Which lines in the records below contain the word "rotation"? Report each of them.

:::::

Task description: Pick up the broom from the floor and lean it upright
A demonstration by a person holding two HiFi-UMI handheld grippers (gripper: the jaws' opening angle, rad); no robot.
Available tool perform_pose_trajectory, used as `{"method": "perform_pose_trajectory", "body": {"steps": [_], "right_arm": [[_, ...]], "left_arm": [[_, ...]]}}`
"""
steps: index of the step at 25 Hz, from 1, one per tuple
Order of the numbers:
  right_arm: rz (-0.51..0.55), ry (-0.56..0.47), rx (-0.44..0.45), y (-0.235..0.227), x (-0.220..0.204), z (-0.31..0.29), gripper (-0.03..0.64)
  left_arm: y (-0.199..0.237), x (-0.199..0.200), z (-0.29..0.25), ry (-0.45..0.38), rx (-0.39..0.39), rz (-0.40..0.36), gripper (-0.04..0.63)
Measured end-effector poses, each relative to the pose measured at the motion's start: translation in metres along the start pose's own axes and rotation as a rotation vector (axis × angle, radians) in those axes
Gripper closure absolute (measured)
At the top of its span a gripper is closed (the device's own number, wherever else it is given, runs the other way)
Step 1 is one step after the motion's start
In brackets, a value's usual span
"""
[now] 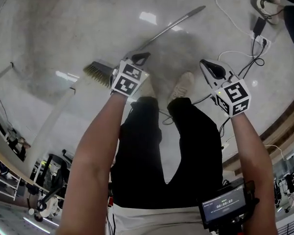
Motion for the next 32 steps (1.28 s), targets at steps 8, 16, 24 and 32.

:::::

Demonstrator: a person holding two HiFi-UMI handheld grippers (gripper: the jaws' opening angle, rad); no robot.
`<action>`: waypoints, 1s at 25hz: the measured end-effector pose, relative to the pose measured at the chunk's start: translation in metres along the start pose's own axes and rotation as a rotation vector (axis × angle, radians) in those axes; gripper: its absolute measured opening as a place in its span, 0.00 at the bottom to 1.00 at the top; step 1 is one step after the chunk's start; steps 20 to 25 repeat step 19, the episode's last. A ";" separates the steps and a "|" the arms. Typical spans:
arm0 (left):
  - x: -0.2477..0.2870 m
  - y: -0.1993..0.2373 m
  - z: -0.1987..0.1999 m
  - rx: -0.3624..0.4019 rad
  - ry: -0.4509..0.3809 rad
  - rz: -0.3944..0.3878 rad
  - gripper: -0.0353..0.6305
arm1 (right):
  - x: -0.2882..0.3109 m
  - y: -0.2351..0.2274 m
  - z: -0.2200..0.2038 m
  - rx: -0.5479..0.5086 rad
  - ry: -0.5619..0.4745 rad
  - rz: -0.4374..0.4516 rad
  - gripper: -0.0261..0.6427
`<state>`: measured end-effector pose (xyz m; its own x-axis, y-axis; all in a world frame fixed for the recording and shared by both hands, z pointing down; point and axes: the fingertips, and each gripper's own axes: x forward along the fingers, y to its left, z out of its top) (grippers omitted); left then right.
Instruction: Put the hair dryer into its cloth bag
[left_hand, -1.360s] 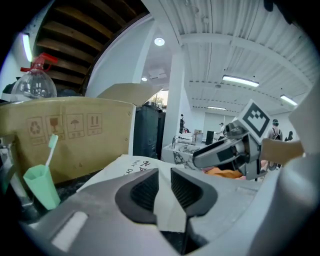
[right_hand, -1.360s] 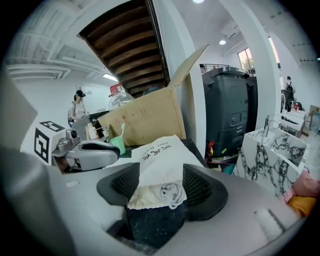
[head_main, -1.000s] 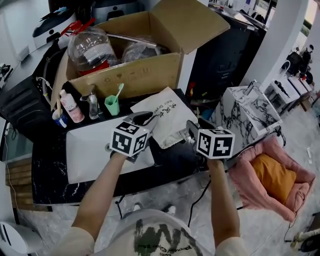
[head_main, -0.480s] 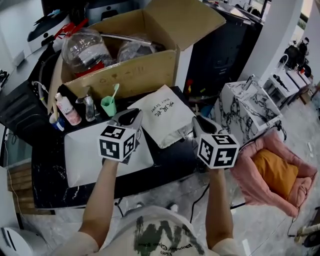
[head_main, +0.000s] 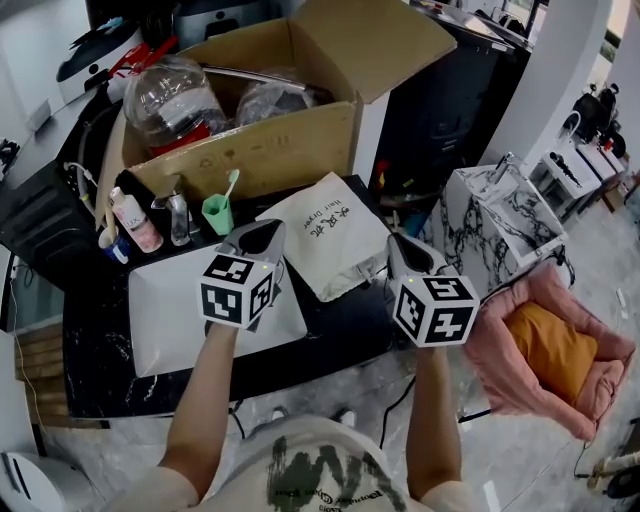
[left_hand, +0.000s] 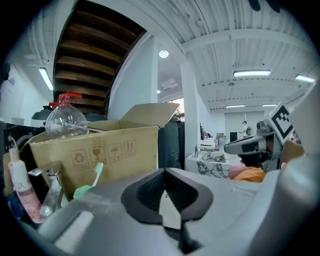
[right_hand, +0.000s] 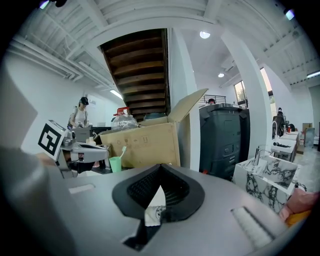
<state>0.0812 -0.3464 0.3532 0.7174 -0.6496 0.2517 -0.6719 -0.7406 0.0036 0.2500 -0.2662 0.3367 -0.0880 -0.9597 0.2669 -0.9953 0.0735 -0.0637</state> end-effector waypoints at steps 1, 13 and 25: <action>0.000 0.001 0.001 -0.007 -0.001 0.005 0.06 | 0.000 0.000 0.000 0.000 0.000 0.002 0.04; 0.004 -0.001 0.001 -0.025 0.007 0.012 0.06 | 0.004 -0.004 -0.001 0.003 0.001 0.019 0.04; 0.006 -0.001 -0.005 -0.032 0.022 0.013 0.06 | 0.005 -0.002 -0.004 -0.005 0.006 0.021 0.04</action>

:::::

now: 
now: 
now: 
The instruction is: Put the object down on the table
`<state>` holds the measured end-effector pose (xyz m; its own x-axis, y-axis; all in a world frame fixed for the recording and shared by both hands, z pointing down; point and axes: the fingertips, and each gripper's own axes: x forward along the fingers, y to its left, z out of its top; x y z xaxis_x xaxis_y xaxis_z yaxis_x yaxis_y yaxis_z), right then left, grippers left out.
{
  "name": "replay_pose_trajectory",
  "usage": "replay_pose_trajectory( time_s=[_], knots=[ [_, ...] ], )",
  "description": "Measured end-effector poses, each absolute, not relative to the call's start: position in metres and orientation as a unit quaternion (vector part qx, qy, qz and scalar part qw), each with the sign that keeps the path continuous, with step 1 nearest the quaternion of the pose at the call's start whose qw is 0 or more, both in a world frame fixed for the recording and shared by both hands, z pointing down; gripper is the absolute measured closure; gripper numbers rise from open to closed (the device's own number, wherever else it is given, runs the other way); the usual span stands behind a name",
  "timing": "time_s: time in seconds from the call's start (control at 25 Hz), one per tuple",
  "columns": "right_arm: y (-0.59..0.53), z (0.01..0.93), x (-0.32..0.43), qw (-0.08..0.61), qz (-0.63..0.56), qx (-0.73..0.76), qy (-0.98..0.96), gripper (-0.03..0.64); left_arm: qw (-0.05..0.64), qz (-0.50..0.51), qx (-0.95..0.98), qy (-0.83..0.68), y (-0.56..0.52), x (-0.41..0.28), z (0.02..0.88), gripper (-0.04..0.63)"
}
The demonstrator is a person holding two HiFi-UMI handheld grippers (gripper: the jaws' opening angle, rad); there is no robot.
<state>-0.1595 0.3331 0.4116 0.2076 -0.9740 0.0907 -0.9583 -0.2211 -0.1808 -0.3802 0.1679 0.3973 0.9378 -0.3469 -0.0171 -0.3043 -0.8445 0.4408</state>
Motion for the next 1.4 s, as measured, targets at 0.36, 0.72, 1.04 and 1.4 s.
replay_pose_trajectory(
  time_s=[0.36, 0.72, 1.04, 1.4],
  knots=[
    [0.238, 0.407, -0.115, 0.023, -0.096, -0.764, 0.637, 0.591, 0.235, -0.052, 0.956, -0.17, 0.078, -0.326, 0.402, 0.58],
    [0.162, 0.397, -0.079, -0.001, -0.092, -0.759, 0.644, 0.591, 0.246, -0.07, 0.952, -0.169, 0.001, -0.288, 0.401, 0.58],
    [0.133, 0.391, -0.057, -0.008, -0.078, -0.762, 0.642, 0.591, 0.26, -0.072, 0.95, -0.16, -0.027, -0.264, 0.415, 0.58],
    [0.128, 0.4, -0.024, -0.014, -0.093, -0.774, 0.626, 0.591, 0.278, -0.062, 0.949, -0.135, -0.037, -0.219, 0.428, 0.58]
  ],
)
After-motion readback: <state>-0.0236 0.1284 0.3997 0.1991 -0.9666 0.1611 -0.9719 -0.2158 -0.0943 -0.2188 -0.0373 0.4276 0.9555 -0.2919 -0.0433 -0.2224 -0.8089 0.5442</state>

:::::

== RESULT OF THE EXERCISE ==
Measured end-effector poses, each relative to the pose measured at the motion's start: translation in metres along the start pose's own axes and rotation as a rotation vector (axis × angle, radians) in those axes
`<action>`: waypoints, 1s at 25hz: the measured end-effector pose, relative to the pose measured at the chunk's start: translation in metres along the start pose's own axes and rotation as a rotation vector (axis × angle, radians) in those axes; gripper: its absolute measured opening as a place in its span, 0.00 at the bottom to 1.00 at the top; step 1 is one step after the chunk's start; steps 20 to 25 repeat step 19, the episode's last. A ";" separates the steps and a "|" the arms. Typical spans:

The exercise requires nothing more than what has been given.